-- ASSIGNMENT --
From the entries below, copy exactly the lines from the one that contains "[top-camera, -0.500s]" through the one that contains "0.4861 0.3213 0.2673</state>", both included, and only those.

-- INPUT --
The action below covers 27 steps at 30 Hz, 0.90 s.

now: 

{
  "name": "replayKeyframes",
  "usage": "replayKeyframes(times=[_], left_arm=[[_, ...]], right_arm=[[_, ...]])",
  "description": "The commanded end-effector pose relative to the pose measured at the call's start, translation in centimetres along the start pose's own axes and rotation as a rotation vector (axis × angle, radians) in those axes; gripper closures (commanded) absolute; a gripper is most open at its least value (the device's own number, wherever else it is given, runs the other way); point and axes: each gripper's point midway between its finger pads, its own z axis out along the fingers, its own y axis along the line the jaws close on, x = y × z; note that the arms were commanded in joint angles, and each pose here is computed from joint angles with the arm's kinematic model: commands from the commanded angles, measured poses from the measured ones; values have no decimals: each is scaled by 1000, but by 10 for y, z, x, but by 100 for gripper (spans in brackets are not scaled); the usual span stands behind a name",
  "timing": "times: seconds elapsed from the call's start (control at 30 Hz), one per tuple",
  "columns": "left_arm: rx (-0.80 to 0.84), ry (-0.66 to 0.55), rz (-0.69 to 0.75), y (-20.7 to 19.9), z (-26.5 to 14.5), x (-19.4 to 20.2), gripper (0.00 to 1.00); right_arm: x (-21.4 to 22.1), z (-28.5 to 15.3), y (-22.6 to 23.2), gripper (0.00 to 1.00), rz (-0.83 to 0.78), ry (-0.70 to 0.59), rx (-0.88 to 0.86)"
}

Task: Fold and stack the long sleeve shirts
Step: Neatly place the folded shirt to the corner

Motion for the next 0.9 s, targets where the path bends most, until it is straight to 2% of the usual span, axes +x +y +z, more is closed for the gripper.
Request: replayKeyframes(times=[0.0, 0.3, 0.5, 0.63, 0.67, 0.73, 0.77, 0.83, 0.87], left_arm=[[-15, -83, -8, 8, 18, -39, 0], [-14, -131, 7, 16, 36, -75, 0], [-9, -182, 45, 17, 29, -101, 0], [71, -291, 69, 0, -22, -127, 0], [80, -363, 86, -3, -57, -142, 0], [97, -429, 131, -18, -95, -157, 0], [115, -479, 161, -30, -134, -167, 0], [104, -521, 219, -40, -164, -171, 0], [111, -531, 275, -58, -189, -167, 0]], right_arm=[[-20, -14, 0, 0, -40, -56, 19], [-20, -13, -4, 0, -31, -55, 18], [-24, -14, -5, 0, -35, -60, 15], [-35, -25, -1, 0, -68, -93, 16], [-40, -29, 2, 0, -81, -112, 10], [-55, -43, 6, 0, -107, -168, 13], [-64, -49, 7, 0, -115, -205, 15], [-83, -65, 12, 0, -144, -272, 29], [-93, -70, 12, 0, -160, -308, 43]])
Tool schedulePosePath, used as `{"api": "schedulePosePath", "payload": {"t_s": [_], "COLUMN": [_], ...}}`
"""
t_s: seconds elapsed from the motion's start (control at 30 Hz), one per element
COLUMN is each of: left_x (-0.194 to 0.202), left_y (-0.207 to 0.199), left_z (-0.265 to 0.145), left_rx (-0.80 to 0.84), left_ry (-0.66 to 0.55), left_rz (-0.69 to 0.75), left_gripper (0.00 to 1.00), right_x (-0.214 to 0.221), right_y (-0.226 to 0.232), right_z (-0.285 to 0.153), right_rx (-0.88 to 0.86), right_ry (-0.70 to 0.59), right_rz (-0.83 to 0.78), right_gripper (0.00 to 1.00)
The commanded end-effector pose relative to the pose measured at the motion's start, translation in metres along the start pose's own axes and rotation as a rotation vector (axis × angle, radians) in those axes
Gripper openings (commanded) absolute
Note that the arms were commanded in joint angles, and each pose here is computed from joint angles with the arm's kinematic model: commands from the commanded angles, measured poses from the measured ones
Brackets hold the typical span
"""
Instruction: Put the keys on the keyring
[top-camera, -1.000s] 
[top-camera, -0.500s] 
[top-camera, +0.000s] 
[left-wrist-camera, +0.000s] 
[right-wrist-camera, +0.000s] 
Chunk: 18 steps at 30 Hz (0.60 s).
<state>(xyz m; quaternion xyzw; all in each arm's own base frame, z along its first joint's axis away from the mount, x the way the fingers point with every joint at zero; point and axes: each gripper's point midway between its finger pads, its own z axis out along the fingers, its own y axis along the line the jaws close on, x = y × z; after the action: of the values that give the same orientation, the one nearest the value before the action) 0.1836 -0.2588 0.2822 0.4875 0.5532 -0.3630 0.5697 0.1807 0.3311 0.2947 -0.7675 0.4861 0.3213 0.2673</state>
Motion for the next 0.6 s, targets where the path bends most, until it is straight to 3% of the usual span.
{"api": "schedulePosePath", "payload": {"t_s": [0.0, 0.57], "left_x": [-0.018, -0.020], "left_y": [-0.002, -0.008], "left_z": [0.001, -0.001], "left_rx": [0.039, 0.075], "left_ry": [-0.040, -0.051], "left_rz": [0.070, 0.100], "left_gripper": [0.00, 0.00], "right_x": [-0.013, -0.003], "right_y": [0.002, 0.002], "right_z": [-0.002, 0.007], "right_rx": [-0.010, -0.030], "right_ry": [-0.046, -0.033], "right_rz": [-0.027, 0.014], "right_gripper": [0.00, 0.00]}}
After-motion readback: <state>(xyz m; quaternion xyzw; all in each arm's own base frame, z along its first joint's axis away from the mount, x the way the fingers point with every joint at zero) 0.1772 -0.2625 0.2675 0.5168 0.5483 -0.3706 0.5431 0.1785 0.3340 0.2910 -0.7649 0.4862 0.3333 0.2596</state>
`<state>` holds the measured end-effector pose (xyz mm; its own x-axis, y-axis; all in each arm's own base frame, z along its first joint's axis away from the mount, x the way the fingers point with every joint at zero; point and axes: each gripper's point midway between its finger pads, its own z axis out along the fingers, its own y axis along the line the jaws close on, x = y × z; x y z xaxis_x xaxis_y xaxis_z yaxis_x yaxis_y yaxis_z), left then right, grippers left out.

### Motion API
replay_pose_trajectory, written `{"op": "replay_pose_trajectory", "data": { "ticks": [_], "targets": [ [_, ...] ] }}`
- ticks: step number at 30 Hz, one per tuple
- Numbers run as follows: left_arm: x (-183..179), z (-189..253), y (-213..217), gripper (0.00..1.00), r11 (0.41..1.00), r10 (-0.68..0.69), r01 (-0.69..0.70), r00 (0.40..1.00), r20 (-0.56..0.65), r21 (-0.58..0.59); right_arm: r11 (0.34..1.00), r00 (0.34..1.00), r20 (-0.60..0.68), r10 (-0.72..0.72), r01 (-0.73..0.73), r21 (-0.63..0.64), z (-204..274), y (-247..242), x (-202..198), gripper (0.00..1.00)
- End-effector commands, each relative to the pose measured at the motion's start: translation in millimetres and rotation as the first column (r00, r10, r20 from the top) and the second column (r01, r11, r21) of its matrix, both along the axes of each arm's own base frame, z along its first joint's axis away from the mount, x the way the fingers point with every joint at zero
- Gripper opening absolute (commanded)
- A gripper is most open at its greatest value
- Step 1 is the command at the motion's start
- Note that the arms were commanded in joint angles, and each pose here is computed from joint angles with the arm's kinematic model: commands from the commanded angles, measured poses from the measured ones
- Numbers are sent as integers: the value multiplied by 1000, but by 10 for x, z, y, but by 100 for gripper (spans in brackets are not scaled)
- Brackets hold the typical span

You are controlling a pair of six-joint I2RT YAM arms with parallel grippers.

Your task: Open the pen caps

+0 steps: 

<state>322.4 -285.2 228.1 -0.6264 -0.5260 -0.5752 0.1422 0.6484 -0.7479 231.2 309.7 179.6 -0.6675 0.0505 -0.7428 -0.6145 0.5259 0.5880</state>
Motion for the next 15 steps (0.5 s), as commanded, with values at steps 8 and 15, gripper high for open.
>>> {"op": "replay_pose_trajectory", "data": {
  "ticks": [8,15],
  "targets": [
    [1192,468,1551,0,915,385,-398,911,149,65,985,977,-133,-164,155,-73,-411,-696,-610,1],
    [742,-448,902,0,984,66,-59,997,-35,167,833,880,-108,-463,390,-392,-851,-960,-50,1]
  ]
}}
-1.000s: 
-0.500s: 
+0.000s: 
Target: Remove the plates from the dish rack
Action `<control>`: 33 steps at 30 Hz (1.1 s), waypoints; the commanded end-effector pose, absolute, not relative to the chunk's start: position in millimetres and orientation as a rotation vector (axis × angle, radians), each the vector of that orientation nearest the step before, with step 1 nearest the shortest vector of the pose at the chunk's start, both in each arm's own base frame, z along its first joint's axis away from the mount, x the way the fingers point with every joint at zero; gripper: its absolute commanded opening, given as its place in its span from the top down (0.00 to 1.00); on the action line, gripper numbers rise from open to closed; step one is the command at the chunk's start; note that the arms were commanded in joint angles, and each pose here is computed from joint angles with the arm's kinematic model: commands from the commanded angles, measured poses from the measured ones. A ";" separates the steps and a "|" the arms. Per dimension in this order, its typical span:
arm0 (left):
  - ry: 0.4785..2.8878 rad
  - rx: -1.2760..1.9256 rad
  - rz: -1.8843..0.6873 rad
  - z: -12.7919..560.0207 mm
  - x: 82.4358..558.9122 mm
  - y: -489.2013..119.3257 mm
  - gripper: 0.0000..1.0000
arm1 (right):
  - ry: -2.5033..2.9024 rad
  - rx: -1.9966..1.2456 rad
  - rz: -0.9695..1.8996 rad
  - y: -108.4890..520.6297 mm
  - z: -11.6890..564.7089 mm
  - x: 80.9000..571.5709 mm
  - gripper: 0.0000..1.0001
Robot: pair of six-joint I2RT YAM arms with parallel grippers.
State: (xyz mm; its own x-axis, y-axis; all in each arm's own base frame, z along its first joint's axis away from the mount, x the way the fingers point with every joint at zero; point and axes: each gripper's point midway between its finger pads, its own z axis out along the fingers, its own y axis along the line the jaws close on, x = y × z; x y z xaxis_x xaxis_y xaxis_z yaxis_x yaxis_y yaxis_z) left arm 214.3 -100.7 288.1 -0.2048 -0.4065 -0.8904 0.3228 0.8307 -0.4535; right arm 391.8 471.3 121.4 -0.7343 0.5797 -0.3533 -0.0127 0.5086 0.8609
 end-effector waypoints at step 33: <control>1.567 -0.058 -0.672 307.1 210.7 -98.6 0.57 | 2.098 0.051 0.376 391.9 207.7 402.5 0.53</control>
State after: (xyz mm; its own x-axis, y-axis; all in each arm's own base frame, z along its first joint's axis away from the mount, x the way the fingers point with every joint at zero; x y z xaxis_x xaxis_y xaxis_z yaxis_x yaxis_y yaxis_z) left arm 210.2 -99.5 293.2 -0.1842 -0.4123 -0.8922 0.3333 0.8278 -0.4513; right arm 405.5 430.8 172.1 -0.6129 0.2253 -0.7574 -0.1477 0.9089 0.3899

-- SOLUTION TO THE PROBLEM --
[top-camera, -0.500s] 
[top-camera, +0.000s] 
[left-wrist-camera, +0.000s] 
[right-wrist-camera, +0.000s] 
Chunk: 18 steps at 30 Hz (0.60 s).
<state>(xyz m; quaternion xyzw; all in each arm's own base frame, z along its first joint's axis away from the mount, x the way the fingers point with every joint at zero; point and axes: each gripper's point midway between its finger pads, its own z axis out along the fingers, its own y axis along the line the jaws close on, x = y × z; after the action: of the values that give the same orientation, the one nearest the value before the action) 0.1836 -0.2588 0.2822 0.4875 0.5532 -0.3630 0.5697 0.1807 0.3311 0.2947 -0.7675 0.4861 0.3213 0.2673</state>

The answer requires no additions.